Greece opened up its public schools to asylum-seekers in September 2016, but not on the islands. That’s because they were considered halfway houses where new arrivals would either be granted international protection or deported back to Turkey. The process was supposed to take a few weeks, but in many cases, like the Alizais’, has taken almost two years. Anis’ ability to attend high school was an exception, and one that may not continue once her family is put back in the general refugee population. 

Mavrovounio was hastily built on an artillery range after Moria burned down last September, police say due to arson. 

“It’s not clean, the accommodations aren’t properly waterproofed, they’re not on flat ground, in the rubholes there are no mattresses, it’s not a suitable place for people to stay,” says Imogen, a volunteer with an aid group that works in Mavrovounio. 

“We are waiting our fate and we are waiting how to die,” Raed Alobeid, a Syrian community leader, tells Al Jazeera. “It’s better to transfer [people] from this jail to the mainland. It is like a jail. I do not say this. All the people say this. You’re allowed out two, maximum three hours and then you must return.”

Thousands of refugees have been transferred to the mainland this year, after the government realised that overcrowding was causing unrest among refugees and political problems among Greek voters. Some 7,500 asylum-seekers remain at Mavrovounio, down from twice that number when Moria was burned.  

But the government hasn’t solved the problem of overcrowding, says Karolien Janssens, a doctor with MSF. 

“Today in our clinic we had a pregnant woman who has moved [from Kara Tepe], who is totally freaking out. She and her family are now in a huge tent full of single men, with her four little children. So it’s totally out of place. It’s totally absurd.” 

Janssens says some of MSF’s female patients have reported being raped at the new camp, despite government assurances that it’s safe. 

“In the nighttime you feel to scared to go out of your tent, certainly if you’re a woman you cannot go to the toilet. You stop drinking at two in the afternoon to avoid going to the toilet. If you have to go, you pee in a bottle,” she says. 

The danger that Anis and her siblings may become destabilised is real. “There’s a child who was already in our treatment for mental health problems and he’s been having very severe panic attacks, fainting episodes, symptoms we had stabilised him on. These are all coming back because as a child already before being moved he knew he was going back,” says Janssens. 

All this suffering is happening because Lesbos’ mayor promised to close Kara Tepe when he was elected in 2019, and the government promised to decongest the islands of the east Aegean. The Kara Tepe promontory will most likely revert to being a driving practice ground. 

There is a glimmer of hope for Anis. She and her family may end up being shipped to the mainland instead of Mavrovounio – the hope of most refugees on Lesbos. 

“All the people are angry they are very upset about asylum. Some have been waiting a year, a year and a half,” says Alobeid. “What we need from the European countries is help the people, help the children here inside this camp.” 
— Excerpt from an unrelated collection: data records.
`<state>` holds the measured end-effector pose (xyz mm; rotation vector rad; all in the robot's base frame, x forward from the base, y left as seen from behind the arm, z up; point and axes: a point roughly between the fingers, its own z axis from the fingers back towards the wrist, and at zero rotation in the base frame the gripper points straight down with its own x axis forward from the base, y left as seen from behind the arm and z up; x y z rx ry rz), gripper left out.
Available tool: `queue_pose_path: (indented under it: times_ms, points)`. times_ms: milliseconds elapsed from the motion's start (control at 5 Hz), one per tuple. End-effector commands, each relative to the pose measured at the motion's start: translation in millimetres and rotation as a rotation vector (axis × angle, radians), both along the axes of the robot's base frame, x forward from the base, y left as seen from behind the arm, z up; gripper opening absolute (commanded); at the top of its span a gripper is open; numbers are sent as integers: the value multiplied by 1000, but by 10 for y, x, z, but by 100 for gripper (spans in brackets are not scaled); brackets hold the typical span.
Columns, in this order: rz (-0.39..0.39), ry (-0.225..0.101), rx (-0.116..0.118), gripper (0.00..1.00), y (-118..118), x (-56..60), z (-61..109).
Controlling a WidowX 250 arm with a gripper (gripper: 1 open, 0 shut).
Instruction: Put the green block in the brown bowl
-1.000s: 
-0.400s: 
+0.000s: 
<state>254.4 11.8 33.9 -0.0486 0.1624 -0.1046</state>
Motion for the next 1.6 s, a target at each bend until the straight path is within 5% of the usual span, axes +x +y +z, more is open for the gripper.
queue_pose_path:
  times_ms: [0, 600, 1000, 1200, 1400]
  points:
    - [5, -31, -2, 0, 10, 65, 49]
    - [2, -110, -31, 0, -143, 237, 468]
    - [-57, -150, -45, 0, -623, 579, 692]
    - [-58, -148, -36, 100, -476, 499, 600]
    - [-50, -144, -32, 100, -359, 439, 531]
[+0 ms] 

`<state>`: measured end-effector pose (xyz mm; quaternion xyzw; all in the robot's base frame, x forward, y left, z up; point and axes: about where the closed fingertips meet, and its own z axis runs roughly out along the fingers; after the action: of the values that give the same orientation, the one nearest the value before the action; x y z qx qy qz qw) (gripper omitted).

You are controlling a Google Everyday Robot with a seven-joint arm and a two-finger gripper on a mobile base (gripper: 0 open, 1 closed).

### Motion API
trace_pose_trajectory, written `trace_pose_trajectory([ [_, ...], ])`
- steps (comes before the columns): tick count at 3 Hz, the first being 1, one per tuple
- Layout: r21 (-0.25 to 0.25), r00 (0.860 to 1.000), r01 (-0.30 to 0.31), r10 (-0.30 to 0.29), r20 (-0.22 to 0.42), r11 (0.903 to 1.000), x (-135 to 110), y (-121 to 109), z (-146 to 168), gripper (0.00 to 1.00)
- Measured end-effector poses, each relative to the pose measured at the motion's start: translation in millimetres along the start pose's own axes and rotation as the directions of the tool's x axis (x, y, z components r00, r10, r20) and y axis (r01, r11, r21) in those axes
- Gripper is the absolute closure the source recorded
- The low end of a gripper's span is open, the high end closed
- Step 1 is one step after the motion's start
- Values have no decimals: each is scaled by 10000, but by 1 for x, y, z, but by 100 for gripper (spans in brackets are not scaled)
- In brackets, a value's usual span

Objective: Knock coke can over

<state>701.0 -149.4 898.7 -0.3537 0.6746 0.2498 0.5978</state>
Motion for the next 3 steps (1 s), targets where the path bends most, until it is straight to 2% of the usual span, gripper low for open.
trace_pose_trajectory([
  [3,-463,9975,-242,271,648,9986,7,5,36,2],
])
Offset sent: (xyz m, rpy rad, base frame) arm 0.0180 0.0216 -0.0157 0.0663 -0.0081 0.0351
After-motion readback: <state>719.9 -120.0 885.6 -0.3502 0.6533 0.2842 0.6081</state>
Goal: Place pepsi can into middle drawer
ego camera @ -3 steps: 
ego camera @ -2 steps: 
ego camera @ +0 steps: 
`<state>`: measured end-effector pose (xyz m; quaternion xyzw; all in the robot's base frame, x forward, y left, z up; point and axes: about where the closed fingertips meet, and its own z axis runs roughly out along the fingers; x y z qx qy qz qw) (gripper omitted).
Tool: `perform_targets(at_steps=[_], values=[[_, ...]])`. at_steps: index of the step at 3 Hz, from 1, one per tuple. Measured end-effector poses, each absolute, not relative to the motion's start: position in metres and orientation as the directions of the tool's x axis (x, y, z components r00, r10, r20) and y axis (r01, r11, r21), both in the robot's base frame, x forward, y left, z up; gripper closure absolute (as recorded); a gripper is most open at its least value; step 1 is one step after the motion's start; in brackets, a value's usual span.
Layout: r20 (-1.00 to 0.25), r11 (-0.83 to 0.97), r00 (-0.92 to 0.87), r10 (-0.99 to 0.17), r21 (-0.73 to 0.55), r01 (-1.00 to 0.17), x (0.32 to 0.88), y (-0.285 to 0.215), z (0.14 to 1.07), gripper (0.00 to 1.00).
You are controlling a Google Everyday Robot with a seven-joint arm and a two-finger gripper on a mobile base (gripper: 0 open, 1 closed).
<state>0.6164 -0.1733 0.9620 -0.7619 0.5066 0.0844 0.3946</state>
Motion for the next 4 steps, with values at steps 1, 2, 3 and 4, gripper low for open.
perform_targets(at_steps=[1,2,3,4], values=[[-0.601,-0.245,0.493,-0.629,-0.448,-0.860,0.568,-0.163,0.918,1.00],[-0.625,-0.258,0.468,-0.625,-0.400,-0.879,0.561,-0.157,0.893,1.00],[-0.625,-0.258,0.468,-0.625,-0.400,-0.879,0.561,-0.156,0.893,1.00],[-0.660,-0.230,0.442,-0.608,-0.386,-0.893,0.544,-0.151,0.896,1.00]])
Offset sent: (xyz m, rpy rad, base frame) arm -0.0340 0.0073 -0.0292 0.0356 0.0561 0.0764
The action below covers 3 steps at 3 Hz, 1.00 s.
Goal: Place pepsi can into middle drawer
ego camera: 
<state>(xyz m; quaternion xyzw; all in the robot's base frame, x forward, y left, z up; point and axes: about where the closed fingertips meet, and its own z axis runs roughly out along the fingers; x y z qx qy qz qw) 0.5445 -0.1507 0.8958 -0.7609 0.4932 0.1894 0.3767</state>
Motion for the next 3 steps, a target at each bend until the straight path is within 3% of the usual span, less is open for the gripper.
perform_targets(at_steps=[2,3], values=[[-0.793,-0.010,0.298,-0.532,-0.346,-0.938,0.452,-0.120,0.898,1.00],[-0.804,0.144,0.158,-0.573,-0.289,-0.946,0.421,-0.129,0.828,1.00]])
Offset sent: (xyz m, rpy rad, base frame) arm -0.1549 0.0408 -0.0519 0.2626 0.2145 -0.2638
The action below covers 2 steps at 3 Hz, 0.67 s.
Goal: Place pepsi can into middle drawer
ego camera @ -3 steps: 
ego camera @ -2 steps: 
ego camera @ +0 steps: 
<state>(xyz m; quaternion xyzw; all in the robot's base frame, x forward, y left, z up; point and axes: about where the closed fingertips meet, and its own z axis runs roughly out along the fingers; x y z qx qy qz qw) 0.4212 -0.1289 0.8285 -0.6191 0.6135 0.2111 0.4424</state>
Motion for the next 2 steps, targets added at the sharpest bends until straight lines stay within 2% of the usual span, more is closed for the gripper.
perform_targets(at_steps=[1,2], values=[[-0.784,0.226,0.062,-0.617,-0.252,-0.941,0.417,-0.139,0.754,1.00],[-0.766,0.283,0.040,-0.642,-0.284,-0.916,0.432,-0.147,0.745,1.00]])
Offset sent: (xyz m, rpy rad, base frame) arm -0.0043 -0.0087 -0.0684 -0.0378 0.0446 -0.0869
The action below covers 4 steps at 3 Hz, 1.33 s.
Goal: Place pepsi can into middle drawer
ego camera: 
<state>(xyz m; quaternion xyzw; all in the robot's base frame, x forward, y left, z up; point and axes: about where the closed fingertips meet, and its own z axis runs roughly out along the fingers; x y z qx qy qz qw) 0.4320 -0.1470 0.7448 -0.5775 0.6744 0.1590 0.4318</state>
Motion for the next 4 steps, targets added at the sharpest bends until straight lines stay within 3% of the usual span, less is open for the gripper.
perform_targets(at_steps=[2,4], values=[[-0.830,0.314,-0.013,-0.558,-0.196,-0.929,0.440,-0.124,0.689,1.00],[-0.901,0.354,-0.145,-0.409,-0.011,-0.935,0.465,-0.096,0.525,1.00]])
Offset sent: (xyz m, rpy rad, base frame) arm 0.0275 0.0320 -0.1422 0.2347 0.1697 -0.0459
The European Union has pledged to spend 267mn euros building a new generation of better-quality camps on Greece’s five east Aegean islands with refugee reception centres. And Greece has now speeded up the adjudication of new asylum cases to about two months, the government says. 

But none of this addresses the problems of older residents like the Alizais, whose cases have if anything suffered delays because resources were diverted to new cases.  

Anis remains resilient. “I don’t know if we will be allowed to stay in Greece,” she says. “But I learned in mathematics that to every problem there is a solution.”